= Paolo Antonio Soderini =

Florentine jurist

Paolo Antonio Soderini (1448 — after 1500) was a noble Florentine jurist active in the anti-Medicean Florentine republic, who spent some years resident at Rome.

He was the older brother of the statesman Piero Soderini, who was exiled at the return of the Medici in 1512; a third brother was Cardinal Francesco Soderini, bishop of Volterra. Like Piero he had been a pupil of Marsilio Ficino at his informal "academy", patronized by the Medici, but when Piero di Lorenzo de' Medici fled from Florence in 1494, he declared at once in favour of the revived Florentine republic and served as Florentine Ambassador to Venice. Philippe de Commines, unsympathetic to his policy, declared him, nevertheless, "one of the wisest statesmen in all Italy". On his return he was elected gonfaloniere of justice in 1497. The institution of a Grand Council in republican Florence, on the Venetian model, was largely on his initiative. As republican supporters of Savonarola and the populist party, he shared his brother's exile when the radical friar was arrested.

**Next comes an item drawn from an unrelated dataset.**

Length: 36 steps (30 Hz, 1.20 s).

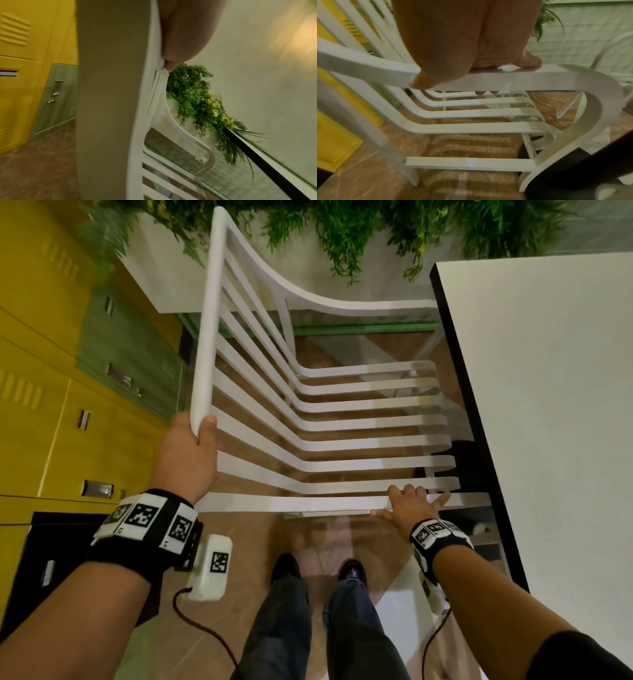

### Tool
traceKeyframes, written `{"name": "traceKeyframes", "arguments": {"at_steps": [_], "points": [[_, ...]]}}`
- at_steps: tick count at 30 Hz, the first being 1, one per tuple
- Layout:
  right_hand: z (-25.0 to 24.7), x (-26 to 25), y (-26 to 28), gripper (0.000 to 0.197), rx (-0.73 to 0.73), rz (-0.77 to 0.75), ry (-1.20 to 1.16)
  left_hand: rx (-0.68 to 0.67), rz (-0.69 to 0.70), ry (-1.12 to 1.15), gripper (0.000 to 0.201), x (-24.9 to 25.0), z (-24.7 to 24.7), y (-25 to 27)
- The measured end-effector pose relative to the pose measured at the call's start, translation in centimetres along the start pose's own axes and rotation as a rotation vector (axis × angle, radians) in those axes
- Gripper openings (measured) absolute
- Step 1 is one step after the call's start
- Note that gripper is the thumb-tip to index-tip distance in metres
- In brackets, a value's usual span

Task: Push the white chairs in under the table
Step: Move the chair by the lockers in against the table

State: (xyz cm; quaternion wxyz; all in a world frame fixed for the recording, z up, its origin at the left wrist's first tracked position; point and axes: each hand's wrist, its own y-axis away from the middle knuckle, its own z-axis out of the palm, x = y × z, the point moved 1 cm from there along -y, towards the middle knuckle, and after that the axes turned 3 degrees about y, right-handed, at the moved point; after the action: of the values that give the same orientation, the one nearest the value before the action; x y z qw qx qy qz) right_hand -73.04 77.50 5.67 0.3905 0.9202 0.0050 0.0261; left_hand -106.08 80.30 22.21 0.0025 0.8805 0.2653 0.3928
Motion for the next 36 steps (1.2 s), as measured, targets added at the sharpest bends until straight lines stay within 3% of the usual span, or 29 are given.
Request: {"name": "traceKeyframes", "arguments": {"at_steps": [27, 36], "points": [[1.1, -0.3, -0.1, 0.081, -0.019, 0.008, -0.045, 0.053, 0.025, -0.11, 0.041, -2.1, 0.5, -0.6], [1.7, 0.2, -0.1, 0.083, 0.01, -0.014, -0.025, 0.147, 0.068, -0.263, 0.044, -1.6, 0.5, 0.0]]}}
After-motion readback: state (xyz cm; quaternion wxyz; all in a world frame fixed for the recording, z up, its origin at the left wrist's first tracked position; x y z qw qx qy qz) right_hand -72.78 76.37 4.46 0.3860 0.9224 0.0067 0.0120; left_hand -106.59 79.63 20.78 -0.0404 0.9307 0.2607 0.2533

In Rome he established himself in a house and garden close to Castel Sant'Angelo, where he undertook some informal excavations and assembled a notable collection of antiquities, including Roman sculpture (including the Menelaus supporting the body of Patroclus that passed from his heir to the Medici and can be seen today in Loggia dei Lanzi, Florence) and inscriptions.